### YOUR ASSIGNMENT
Lines containing the word "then" are to be copied from the data below.

### RECORDED INFORMATION
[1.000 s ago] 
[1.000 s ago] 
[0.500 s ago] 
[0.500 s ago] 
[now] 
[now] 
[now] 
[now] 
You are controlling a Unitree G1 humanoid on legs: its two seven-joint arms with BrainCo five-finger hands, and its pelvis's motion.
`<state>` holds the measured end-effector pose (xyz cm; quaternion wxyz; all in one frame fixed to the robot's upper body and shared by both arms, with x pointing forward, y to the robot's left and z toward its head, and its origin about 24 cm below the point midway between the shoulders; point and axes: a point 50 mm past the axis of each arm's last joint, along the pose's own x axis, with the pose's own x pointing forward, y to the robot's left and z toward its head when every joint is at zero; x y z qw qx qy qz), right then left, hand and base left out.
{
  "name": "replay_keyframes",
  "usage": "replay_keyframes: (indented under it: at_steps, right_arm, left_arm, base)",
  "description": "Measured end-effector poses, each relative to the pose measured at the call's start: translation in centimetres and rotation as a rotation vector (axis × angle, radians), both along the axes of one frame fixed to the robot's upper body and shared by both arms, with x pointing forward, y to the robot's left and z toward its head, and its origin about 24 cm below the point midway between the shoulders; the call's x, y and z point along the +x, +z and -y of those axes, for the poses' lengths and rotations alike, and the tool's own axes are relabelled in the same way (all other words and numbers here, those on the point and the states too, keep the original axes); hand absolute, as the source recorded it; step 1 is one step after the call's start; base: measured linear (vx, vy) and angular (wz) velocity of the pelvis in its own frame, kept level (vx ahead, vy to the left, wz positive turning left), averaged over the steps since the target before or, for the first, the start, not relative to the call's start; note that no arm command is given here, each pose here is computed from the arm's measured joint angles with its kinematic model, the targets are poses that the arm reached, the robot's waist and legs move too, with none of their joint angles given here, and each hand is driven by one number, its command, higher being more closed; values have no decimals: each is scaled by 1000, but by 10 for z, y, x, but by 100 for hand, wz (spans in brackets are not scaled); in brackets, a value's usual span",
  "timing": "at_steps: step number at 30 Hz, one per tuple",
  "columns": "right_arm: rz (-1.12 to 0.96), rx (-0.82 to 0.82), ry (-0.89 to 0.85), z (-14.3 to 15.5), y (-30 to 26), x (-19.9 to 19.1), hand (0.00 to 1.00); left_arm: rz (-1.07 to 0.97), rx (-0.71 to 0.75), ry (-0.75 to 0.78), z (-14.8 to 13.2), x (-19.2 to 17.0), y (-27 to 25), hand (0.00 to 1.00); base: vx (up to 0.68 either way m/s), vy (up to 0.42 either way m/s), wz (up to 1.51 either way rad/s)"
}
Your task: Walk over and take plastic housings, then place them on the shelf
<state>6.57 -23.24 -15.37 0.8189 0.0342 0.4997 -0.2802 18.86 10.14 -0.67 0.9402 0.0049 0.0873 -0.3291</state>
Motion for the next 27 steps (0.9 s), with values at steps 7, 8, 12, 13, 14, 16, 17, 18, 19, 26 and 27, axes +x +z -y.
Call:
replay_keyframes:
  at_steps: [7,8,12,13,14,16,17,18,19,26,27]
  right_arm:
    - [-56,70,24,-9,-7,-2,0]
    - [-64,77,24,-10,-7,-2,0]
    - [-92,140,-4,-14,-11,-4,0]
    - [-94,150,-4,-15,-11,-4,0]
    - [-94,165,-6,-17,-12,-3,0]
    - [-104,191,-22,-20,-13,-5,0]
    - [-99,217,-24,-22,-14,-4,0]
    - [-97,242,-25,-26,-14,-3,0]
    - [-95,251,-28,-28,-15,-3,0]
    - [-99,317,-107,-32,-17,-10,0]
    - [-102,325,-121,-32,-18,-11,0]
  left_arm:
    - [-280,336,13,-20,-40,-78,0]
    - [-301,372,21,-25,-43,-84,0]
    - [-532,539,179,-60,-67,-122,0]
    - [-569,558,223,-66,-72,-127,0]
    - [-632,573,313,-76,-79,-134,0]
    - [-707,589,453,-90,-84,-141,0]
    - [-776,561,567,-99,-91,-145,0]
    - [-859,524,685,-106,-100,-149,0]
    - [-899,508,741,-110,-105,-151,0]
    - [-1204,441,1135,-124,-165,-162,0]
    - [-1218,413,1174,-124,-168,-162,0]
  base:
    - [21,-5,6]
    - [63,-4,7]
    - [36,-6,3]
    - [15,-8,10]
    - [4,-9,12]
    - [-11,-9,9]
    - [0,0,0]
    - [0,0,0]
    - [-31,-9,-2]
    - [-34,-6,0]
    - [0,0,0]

### WORKED SOLUTION
`<state>` holds the measured end-effector pose (xyz cm; quaternion wxyz; all in one frame fixed to the robot's upper body and shared by both arms, with x pointing forward, y to the robot's left and z toward its head, and its origin about 24 cm below the point midway between the shoulders; point and axes: a point 50 mm past the axis of each arm's last joint, along the pose's own x axis, with the pose's own x pointing forward, y to the robot's left and z toward its head when every joint is at zero; x y z qw qx qy qz), right then left, hand and base left out.
Your task: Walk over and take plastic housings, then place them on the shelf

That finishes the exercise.